The authors emphasized that table tennis is a sustainable health intervention, using a specific definition of sustainability that includes affordability, accessibility, feasibility, and potential for long-term adherence.

Unlike many clinical interventions, table tennis requires minimal equipment: a table, a net, paddles, and balls. It can be played indoors year-round, requires relatively little space compared to tennis or soccer, and can be adapted for seated play or slower-paced rallies for individuals with mobility limitations.

A 2025 survey study by Aparicio-Chueca and Muñoz-Vila, published in Healthcare and involving 329 table tennis players in Catalonia, supports this point from the participant perspective. Their exploratory factor analysis identified two benefit dimensions, physical-cognitive and emotional-social, which together explained 76.6% of the variance in perceived health benefits (KMO = 0.941, p < 0.001). The physical-cognitive dimension had the strongest predictive effect on whether players perceived table tennis as health-enhancing (beta = 0.375, p < 0.001).

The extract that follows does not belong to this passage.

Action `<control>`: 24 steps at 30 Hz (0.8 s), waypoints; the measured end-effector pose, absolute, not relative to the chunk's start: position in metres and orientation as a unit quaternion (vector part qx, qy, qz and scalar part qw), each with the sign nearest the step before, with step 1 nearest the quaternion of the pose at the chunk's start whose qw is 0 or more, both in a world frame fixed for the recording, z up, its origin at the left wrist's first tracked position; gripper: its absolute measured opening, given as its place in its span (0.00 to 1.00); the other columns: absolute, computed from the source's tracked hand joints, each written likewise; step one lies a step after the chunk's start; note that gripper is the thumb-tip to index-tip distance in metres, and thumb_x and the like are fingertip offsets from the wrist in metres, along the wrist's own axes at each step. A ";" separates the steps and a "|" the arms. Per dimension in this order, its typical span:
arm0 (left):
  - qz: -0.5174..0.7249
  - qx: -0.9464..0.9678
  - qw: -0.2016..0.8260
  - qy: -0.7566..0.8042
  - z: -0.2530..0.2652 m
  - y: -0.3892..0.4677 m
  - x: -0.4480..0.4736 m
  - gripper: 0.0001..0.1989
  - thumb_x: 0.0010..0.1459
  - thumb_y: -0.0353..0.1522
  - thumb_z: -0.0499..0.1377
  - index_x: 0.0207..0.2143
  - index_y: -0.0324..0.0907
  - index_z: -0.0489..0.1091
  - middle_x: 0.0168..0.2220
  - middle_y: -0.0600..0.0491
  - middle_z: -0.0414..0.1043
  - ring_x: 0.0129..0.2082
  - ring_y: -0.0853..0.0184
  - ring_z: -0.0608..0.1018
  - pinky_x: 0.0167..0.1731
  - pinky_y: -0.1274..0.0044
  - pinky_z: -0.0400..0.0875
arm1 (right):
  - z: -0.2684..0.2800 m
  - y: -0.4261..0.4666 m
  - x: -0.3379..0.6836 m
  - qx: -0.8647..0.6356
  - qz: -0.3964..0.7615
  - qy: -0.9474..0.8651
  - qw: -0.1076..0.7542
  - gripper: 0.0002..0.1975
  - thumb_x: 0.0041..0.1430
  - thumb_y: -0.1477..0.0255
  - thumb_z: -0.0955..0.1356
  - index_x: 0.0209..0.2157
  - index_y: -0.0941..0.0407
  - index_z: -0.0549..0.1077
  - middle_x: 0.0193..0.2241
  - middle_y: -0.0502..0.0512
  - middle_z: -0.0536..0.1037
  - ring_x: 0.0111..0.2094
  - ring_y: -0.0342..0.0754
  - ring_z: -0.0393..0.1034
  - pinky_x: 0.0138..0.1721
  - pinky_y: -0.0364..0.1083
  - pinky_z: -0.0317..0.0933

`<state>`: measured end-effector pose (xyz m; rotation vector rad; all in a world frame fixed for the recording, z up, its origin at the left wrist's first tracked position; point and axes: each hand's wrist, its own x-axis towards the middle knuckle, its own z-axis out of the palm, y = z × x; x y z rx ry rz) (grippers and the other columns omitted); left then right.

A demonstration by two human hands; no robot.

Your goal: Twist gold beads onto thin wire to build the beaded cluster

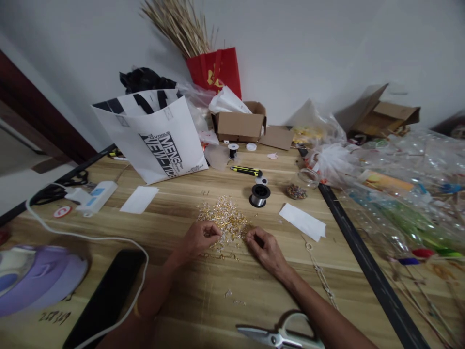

In other words, the people who actually play table tennis regularly can feel the physical and cognitive improvements, and the quantitative data backs up their perceptions.

What This Means for You

If you are an older adult concerned about fall risk, or if you have a parent or grandparent who is, this meta-analysis provides strong evidence that a regular table tennis habit can make a measurable difference. The key findings to remember:

  • Balance improved significantly (SMD 0.78) across 1,565 participants in 14 randomized controlled trials.
  • Cognitive function improved dramatically (SMD 2.05), with larger benefits from longer programs.
  • Benefits were consistent regardless of age, baseline health, or specific diagnosis.
  • The intervention is low-cost and accessible, requiring minimal equipment and adaptable to various fitness levels.

The CDC reports that one in four Americans aged 65 and older falls each year. If a medication reduced falls by even 20%, it would be prescribed universally. Table tennis, an activity that costs almost nothing and carries minimal injury risk, appears to deliver comparable or superior benefits while also protecting cognitive function.

No prescription required. Just a paddle.